Let me know if you need the full log of the Central and/or the remote pollers and if I need to enable something to have all the debuging message

lpinsivy commented 4 years ago

When you try to export configuration or re-schedule a command, what is the result on gorgoned.log?

Regards,

wackou72 commented 4 years ago

here are the output : 2020-08-24 15_18_44-Window 2020-08-24 15_18_16-Window

cgagnaire commented 4 years ago

Hi @wackou72, Thanks for the info. Can you provide us the full log of the Gorgone on the Central from the last restart to the time it starts failing ? Can you do that with debug level ? You can activate debug from 'Administration > Parameters > Debug'. You'll need to restart gorgoned to apply it.

wackou72 commented 4 years ago

Hello @cgagnaire Should I enable everything ? image

cgagnaire commented 4 years ago

Hi @wackou72, No, only the Centreon Gorgone debug.

wackou72 commented 4 years ago

Hi @cgagnaire Ok I set the debug mode as requested and restart everything. I will let you know once I got the defect

wackou72 commented 4 years ago

Hi @cgagnaire Where I can sent you the file ? Their is server name etc and I want this to be private. Regards

cgagnaire commented 4 years ago

Hi @wackou72, Send it to the email address of my account.

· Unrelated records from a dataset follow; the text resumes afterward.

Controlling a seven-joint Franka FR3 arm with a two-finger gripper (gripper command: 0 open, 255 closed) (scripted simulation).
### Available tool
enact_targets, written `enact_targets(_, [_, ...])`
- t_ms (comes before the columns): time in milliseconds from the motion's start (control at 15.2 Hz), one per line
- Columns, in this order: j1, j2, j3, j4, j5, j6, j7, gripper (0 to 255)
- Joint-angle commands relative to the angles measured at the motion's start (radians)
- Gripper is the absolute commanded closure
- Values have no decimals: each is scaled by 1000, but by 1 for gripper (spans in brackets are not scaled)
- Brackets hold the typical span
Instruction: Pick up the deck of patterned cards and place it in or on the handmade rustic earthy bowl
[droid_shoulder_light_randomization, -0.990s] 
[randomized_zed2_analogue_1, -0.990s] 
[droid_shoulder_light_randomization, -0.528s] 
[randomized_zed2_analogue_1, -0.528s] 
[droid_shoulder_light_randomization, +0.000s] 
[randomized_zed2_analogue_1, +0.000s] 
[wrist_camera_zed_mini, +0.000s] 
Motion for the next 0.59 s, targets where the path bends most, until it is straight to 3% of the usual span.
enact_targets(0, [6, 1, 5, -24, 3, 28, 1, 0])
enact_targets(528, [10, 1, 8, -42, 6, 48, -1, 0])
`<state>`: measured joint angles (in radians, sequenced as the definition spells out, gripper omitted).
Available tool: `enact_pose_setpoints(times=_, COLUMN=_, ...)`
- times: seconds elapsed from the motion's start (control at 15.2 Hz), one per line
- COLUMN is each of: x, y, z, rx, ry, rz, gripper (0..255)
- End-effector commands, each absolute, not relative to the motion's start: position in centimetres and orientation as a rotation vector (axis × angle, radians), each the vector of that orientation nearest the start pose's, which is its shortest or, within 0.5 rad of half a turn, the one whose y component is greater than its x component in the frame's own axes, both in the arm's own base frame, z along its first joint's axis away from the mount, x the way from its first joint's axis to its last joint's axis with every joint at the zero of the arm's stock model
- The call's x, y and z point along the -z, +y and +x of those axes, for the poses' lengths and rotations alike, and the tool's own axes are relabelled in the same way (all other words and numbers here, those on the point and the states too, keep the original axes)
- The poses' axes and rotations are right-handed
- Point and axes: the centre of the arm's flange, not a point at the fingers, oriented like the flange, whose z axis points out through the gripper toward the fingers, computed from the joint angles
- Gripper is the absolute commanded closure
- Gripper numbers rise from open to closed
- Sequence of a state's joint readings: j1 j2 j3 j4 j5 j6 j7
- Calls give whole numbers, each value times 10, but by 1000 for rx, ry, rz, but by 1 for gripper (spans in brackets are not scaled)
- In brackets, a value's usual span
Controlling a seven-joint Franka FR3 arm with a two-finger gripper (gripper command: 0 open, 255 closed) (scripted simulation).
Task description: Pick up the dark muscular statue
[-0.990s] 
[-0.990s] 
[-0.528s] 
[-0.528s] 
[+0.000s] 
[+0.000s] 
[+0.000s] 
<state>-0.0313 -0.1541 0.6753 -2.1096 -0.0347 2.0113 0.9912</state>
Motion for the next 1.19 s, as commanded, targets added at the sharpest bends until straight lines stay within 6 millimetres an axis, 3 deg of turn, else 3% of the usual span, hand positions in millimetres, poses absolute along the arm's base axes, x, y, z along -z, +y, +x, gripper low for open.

Midorip commented 4 years ago

Hello

I have the exact same issue right now with the same behavior, it work some times (one hour to one day) and i have to restart my master process to make external command & acknowledge worked again.

I already put Gorgone on debug, i can give you some additionnal input in this screenshot, when it started to not working : image

Do you need other logs ?

Regards,

cgagnaire commented 4 years ago

Hi @Midorip, Can you try the latest version of Gorgone from unstable repository: yum update centreon-gorgone\* --enablerepo=centreon-unstable*

You can rollback to latest stable with a downgrade command in case of problem: yum downgrade centreon-gorgone\*

wackou72 commented 4 years ago

Hello @cgagnaire and @lpinsivy Did this issue has been solved ? I managed to solve the issue with the unstable repo, when it will be sync to the stable branch ? Regards.